There’s a lot to bring a tear to one’s eye right now. The other day, tears came to my eyes reading a lovely and timely poem tweeted by my friend Emma Dixon. She shared a beautiful little poem by Danusha Laméris, entitled Small Kindnesses:
Small Kindnesses
I’ve been thinking about the way, when you walk
down a crowded aisle, people pull in their legs
to let you by. Or how strangers still say “bless you”
when someone sneezes, a leftover
from the Bubonic plague. “Don’t die,” we are saying.
And sometimes, when you spill lemons
from your grocery bag, someone else will help you
pick them up. Mostly, we don’t want to harm each other.
We want to be handed our cup of coffee hot,
and to say thank you to the person handing it. To smile
at them and for them to smile back. For the waitress
to call us honey when she sets down the bowl of clam chowder,
and for the driver in the red pick-up truck to let us pass.
We have so little of each other, now. So far
from tribe and fire. Only these brief moments of exchange.
What if they are the true dwelling of the holy, these
fleeting temples we make together when we say, “Here,
have my seat,” “Go ahead – you first,” “I like your hat.”
“We have so little of each other, now. So far from tribe and fire.” Laméris’s words were penned in 2017, but they feel all the more resonant today.** They could have been written with lockdowns and social distancing in mind.

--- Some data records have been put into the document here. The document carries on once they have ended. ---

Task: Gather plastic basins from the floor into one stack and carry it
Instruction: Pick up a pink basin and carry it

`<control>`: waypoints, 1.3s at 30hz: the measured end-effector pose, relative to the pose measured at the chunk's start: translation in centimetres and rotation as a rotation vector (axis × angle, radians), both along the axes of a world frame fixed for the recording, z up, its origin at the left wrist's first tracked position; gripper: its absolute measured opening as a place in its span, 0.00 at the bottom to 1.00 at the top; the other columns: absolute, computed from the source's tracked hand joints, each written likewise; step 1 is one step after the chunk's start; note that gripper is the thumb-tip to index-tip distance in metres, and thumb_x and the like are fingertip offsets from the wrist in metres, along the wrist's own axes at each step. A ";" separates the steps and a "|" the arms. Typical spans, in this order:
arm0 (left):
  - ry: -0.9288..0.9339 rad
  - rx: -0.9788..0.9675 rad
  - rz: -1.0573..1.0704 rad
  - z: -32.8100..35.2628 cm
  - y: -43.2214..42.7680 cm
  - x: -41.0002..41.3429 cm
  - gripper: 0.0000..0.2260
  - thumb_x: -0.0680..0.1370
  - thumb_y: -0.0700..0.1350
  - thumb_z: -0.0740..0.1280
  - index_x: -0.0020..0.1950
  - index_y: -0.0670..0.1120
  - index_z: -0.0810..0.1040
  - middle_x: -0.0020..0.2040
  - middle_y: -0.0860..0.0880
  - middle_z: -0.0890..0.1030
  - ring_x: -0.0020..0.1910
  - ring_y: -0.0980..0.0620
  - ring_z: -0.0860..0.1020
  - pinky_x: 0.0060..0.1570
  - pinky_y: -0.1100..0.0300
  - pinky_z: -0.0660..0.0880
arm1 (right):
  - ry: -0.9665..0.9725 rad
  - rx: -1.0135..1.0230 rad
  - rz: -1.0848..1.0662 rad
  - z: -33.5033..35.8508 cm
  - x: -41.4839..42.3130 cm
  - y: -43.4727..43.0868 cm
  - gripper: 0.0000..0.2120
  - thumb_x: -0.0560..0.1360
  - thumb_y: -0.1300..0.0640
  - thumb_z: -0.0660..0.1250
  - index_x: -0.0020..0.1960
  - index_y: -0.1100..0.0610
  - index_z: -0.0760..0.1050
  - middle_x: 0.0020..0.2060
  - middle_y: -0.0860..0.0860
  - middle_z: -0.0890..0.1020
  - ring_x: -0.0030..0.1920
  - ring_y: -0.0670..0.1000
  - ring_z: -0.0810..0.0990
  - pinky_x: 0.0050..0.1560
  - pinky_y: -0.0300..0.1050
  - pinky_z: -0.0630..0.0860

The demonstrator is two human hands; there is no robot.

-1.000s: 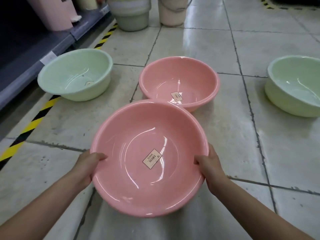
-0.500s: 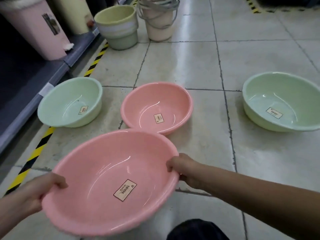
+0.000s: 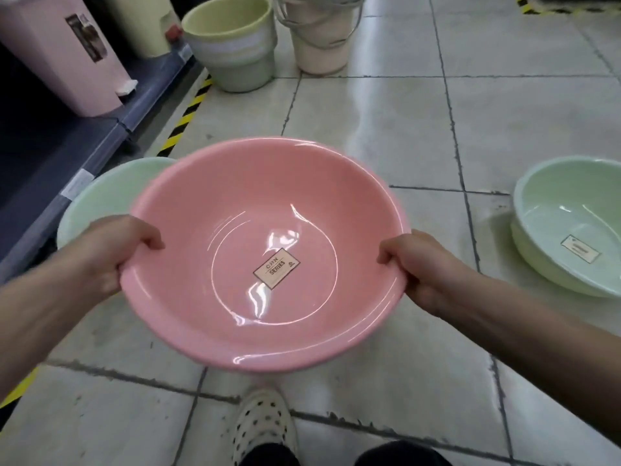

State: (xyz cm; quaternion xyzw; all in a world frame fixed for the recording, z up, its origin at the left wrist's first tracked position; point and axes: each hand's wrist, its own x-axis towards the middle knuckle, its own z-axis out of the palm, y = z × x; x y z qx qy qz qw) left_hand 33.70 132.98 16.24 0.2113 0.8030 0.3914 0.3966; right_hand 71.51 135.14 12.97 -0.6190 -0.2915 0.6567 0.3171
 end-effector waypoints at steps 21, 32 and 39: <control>-0.084 0.021 -0.042 -18.4 12.9 8.3 0.19 0.69 0.31 0.62 0.57 0.45 0.75 0.43 0.45 0.79 0.41 0.44 0.77 0.45 0.52 0.78 | -0.463 0.172 -0.042 -16.4 2.6 12.9 0.19 0.70 0.64 0.65 0.60 0.53 0.70 0.47 0.50 0.79 0.48 0.55 0.80 0.46 0.53 0.81; -0.072 -0.014 -0.145 -17.8 18.1 8.8 0.20 0.69 0.32 0.62 0.59 0.44 0.76 0.48 0.42 0.80 0.42 0.43 0.78 0.43 0.51 0.78 | -0.574 0.091 -0.065 -15.7 3.0 15.5 0.18 0.74 0.64 0.64 0.62 0.56 0.69 0.49 0.54 0.78 0.48 0.57 0.79 0.45 0.50 0.78; -0.009 0.137 -0.321 -14.1 24.1 16.6 0.22 0.66 0.32 0.63 0.59 0.43 0.76 0.48 0.41 0.79 0.41 0.41 0.78 0.39 0.53 0.77 | -0.369 0.146 -0.388 -13.3 10.8 15.7 0.17 0.70 0.67 0.63 0.58 0.56 0.73 0.44 0.55 0.80 0.41 0.56 0.80 0.40 0.47 0.79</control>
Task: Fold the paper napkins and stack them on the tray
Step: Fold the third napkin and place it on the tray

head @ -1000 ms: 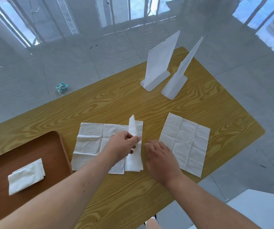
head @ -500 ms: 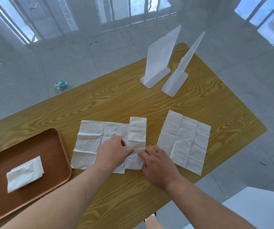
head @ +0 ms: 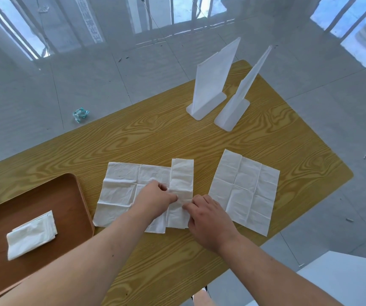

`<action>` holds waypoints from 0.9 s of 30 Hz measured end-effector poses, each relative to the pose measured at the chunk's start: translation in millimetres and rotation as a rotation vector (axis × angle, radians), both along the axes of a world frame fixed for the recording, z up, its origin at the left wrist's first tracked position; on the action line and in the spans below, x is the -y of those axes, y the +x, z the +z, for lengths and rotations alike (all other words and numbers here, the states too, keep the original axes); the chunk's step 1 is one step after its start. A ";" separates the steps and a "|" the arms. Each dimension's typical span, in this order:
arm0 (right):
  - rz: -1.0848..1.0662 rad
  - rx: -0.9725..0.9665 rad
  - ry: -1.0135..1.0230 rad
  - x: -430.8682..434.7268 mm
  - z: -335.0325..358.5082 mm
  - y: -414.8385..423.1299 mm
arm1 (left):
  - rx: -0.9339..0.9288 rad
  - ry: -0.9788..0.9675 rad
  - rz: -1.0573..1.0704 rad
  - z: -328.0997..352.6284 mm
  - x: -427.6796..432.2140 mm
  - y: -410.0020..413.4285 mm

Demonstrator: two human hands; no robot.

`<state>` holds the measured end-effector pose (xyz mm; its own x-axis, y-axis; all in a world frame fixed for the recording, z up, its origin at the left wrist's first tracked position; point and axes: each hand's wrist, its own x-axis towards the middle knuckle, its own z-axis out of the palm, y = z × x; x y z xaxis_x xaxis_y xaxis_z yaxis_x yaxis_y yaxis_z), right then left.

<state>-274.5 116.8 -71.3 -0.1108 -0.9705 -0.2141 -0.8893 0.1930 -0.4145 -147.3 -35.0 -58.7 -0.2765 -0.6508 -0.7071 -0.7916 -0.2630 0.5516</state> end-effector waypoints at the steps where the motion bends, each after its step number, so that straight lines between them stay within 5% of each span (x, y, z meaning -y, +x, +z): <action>1: 0.004 0.002 -0.001 0.1 -0.1 0.1 | -0.014 0.039 0.014 0.1 0.4 -2.1; 10: -0.012 0.041 -0.030 -0.4 3.7 -2.0 | -0.016 0.022 -0.039 -2.3 -0.7 -10.2; 16: -0.309 0.136 -0.123 14.7 21.7 -15.7 | -0.341 0.239 0.051 22.5 1.6 -3.4; 20: -0.347 0.479 -0.105 43.7 42.9 -23.7 | -0.500 0.319 0.066 39.2 7.3 3.3; 25: -0.508 0.870 0.012 62.7 53.4 -22.3 | -0.334 -0.117 0.016 42.5 13.8 19.6; 27: -0.592 1.118 0.064 66.9 52.7 -18.1 | -0.390 0.052 0.006 41.4 16.2 27.9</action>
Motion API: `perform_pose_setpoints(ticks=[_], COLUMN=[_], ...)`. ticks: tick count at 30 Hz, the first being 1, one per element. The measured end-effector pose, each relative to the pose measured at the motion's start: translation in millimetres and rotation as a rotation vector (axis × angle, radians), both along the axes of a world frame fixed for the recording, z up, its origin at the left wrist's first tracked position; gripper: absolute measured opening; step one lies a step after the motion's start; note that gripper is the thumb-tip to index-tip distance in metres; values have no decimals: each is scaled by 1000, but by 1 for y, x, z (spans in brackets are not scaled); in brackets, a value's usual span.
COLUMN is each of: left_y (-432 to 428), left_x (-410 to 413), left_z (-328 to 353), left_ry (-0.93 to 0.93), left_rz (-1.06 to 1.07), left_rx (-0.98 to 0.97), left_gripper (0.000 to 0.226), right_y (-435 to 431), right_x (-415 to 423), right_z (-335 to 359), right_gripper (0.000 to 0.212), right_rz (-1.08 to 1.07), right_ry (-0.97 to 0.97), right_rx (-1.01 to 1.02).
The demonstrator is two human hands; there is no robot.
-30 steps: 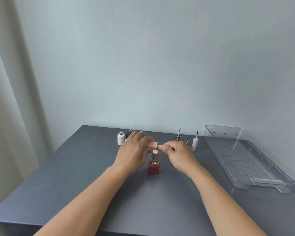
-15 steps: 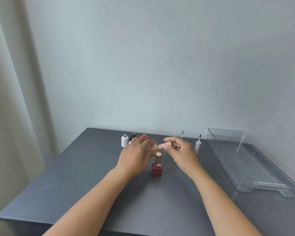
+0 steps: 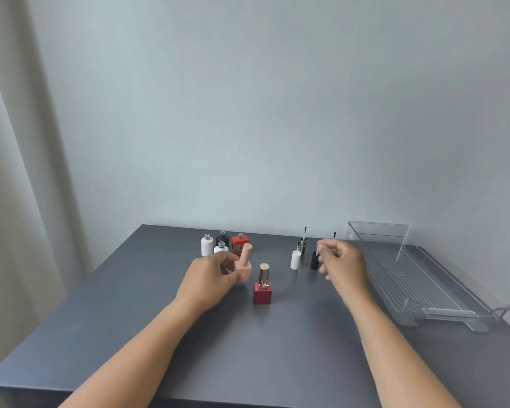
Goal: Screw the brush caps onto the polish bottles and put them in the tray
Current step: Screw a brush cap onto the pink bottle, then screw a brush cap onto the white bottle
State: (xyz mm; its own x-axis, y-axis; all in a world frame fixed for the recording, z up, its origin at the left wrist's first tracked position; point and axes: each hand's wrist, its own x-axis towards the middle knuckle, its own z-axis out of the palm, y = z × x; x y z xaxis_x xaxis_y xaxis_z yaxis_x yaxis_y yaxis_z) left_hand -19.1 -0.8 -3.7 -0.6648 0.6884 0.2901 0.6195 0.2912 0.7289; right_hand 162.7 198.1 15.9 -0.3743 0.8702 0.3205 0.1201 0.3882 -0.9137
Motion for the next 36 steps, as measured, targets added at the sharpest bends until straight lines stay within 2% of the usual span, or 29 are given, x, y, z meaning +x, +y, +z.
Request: perform_pose_setpoints(ticks=[2,6,10,14,19,24,26,32,36], left_y=[-1,-5,-6,-7,-14,-17,-14,3,11], left_x=[0,-2,-4,-4,-17,-46,-54,-55,-52], left_z=[-3,-8,-10,-9,-5,3,2,-6,-7], left_ry=[-5,-54,-86,-122,-232,-267,-235,-149,-92], left_rz=[-9,-6,-18,-47,-37,167,205,192,219], left_rx=[-20,-33,-47,-50,22,183,153,33,-31], left_gripper=[16,17,24,32,41,31,27,49,30], right_y=[-6,-12,-8,-5,-4,-6,-9,-18,-22], right_x=[-8,-24,-37,-43,-44,-40,-39,-35,-33], right_z=[-6,-13,-14,-16,-18,-20,-20,-20,-18], right_gripper=[5,13,24,22,17,15,15,8,9], right_rz=[44,68,41,6,-22,-23,-15,14,23], right_ry=[-121,-325,-416,-505,-518,-465,-441,-407,-376], right_rx=[-1,28,67,123,142,141,126,116,104])
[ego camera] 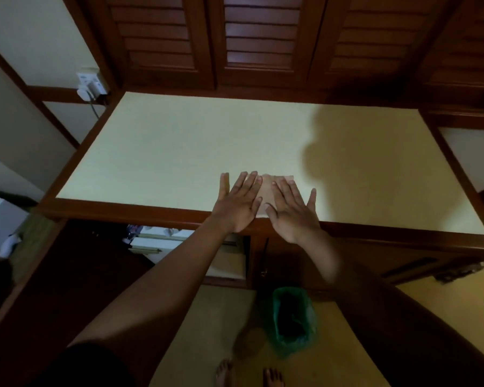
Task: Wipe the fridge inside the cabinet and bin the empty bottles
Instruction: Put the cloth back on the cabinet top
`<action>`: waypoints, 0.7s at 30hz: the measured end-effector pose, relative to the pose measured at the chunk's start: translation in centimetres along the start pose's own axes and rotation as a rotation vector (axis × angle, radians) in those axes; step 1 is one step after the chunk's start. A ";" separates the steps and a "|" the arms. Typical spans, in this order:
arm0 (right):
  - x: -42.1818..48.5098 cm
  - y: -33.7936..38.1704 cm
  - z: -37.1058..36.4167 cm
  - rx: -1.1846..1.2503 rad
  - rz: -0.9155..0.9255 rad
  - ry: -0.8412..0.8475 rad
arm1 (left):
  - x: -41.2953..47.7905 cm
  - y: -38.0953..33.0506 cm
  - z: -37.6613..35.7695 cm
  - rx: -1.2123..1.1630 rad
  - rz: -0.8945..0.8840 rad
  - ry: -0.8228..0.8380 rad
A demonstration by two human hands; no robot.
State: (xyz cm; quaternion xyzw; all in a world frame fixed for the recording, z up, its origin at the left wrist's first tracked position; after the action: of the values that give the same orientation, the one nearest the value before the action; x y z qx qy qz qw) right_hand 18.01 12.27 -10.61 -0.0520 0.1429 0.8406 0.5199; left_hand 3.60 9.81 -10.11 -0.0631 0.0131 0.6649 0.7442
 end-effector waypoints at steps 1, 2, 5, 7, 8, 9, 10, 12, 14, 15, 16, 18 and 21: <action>-0.1 0.0 0.0 0.004 0.009 -0.009 | -0.4 -0.1 0.2 -0.015 0.003 -0.022; -0.2 0.0 0.1 0.021 0.016 -0.031 | -1.1 -0.1 0.5 -0.041 0.012 -0.064; -1.3 -0.2 0.3 0.113 0.012 -0.211 | -5.0 0.3 1.6 -0.175 0.079 -0.296; -3.3 1.1 0.9 0.175 0.087 -0.407 | -8.8 0.9 2.0 -0.219 0.119 -0.480; -4.6 2.1 0.9 0.216 0.152 -0.510 | -10.7 1.4 1.9 -0.234 0.140 -0.557; -6.1 3.1 1.0 0.262 0.220 -0.606 | -12.5 1.7 1.8 -0.248 0.158 -0.618; -7.6 4.4 0.7 0.300 0.288 -0.675 | -14.4 2.1 1.5 -0.257 0.190 -0.664; -10.2 6.9 -0.7 0.347 0.394 -0.716 | -17.6 3.0 0.4 -0.269 0.262 -0.703; -11.7 8.9 -3.4 0.384 0.466 -0.652 | -20.4 3.8 -1.8 -0.308 0.323 -0.675; -12.0 9.7 -5.2 0.404 0.488 -0.601 | -21.5 4.3 -3.2 -0.330 0.354 -0.649; -12.2 10.3 -6.9 0.428 0.490 -0.544 | -22.5 4.8 -4.7 -0.351 0.384 -0.618; -11.5 11.0 -10.5 0.473 0.443 -0.416 | -23.4 6.1 -8.1 -0.394 0.453 -0.549; -8.5 11.4 -14.9 0.550 0.284 -0.257 | -22.6 8.5 -13.2 -0.497 0.549 -0.470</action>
State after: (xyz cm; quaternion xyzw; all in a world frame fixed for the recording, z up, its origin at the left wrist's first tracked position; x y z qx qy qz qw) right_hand 10.87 -4.19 -20.71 0.2172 0.3033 0.8343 0.4059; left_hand -6.55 -13.08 -21.49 -0.0813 -0.3007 0.8173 0.4848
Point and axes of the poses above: each hand's wrist, its own x-axis towards the middle knuckle, its own z-axis out of the back of the hand, y = z × x, the point moved 7 cm from there along x, towards the middle knuckle, and after that the axes turned 2 degrees about x, right-handed, at the moved point
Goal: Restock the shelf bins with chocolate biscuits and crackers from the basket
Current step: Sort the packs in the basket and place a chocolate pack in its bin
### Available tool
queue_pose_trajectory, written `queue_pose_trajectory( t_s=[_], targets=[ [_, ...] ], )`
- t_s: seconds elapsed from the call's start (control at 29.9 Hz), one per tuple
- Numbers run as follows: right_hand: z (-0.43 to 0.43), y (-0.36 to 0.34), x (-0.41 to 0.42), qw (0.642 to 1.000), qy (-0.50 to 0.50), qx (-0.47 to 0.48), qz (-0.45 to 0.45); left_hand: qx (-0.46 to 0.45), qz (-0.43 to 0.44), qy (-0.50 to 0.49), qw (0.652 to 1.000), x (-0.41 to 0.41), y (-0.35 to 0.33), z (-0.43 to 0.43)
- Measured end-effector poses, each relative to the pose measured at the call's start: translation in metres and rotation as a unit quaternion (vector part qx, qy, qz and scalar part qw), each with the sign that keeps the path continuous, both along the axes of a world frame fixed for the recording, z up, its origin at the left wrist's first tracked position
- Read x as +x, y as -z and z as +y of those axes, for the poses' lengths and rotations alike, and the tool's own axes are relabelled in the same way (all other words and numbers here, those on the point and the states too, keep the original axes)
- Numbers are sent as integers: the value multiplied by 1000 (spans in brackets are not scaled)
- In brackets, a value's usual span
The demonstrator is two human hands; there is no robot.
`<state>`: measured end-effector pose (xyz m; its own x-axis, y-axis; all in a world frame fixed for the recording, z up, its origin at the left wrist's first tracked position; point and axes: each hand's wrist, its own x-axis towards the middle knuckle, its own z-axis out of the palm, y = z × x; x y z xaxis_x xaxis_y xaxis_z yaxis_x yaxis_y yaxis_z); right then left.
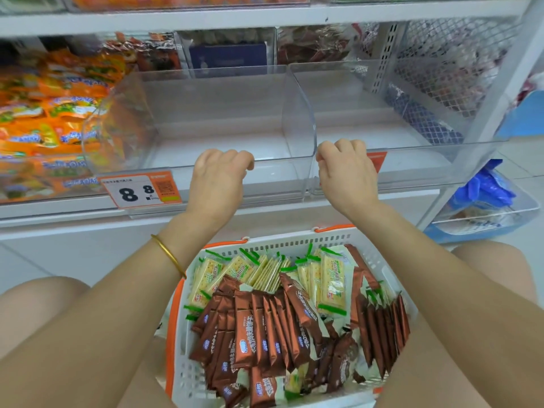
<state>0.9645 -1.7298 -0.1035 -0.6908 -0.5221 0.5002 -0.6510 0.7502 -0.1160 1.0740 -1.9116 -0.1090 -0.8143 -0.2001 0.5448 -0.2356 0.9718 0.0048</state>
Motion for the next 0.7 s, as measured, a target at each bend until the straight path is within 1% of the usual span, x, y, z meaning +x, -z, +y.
queue_pose_trajectory(
  t_s=[0.07, 0.13, 0.23, 0.3, 0.37, 0.43, 0.53, 0.63, 0.7],
  targets=[
    [-2, 1, 3, 1000, 9, 6, -7, -11, 1, -1, 1000, 0, 2, 0],
    [-2, 1, 9, 1000, 20, -16, 7, -30, 29, 5, 999, 4, 7, 3],
    [-5, 2, 25, 990, 20, -112, 83, -29, 92, 30, 995, 19, 17, 14],
    [-10, 9, 39, 980, -30, -166, 104, -24, 119, 56, 991, 34, 27, 21],
    [-19, 21, 53, 975, -100, -171, 99, -21, 105, 69, 992, 51, 42, 21],
    [-28, 36, 65, 976, -153, -139, 70, -5, 56, 63, 996, 66, 59, 16],
    [-40, 60, 83, 977, -205, -64, 6, 23, -18, 58, 998, 85, 77, 5],
    [-50, 80, 95, 975, -200, 29, -89, 30, -84, 36, 995, 100, 81, -5],
    [-54, 92, 100, 967, -189, 86, -146, 54, -140, 16, 989, 107, 81, -7]
  ],
)
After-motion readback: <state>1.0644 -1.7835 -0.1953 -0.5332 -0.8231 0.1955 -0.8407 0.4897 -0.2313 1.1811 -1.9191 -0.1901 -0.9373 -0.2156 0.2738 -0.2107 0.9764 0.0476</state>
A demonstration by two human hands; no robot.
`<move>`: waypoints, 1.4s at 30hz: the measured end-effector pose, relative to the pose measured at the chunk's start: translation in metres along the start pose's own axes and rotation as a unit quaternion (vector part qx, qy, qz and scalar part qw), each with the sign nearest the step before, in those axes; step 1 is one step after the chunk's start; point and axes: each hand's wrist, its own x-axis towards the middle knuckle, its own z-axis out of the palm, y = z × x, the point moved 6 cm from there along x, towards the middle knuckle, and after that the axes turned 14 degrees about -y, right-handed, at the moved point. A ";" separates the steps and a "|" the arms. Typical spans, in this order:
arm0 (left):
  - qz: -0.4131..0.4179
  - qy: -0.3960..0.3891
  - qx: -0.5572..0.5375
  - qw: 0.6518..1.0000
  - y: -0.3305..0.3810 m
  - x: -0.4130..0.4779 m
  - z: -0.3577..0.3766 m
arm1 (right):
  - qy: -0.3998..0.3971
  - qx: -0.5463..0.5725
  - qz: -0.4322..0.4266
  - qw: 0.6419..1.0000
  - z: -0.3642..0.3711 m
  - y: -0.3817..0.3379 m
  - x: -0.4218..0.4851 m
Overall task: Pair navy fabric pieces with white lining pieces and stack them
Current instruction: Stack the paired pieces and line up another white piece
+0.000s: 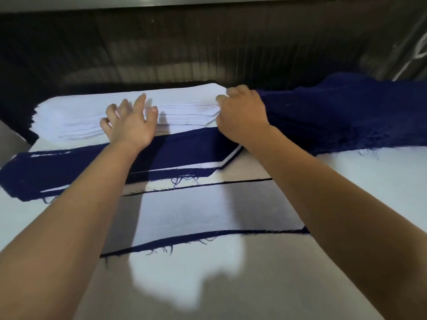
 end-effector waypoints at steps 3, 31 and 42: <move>0.008 -0.030 0.021 0.999 -0.009 0.005 0.004 | -0.061 0.049 -0.049 0.996 0.019 -0.014 0.024; 0.133 0.225 0.023 0.965 -0.040 -0.056 -0.037 | 0.011 0.601 -0.100 0.793 0.012 -0.018 -0.006; 0.168 0.227 0.041 0.958 -0.061 -0.118 -0.040 | 0.092 0.515 -0.113 0.844 0.011 0.016 -0.086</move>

So much of what is happening now is out of your control. But not everything. Small kindnesses won’t change the world overnight. But they might help their recipients through today and on into the next chapter of their lives. Small kindnesses can make a tiny but significant contribution to helping each of us to work this thing through.
FOOTNOTES
* All words from Joey Diaz quoted in this post come from an outstanding recent episode of his The Church of What’s Happening Now podcast
** My quotation of Danusha Laméris’s poem comes from the Women’s Voices for Change website, which also hosts the following words from Laméris on how and when she composed it: “I wrote [this poem] in early 2017 when the world seemed to be imploding a bit, the country fractured in new (and old) ways.”
IMAGES
- Everything is not OK used by kind permission of Myke C-Town (who originally posted this picture on Twitter and Instagram. Please check out Myke C-Town’s excellent YouTube channel.
- Hubble Helps Find Smallest Known Galaxy Containing a Supermassive Black Hole via NASA.
- Advertisement in The Moving Picture World for the American film Blue Jeans (1917) via Wikimedia Commons.
So true Michael – it’s something I try to remember (not always successfully) at all times, but it’s especially important just now.
I especially like the line ‘what if they are the true dwellings of the holy’ – something I’ve been thinking about a lot of late. I know that, in this ‘situation’, many people have found great solace in organised religion – for me it’s had the opposite effect and I have questioned the value of that entire set-up. It’s often the small things, and particularly the small interactions, that matter most.
Thank you for this thought-provoking piece. I hope you and your family are doing ok?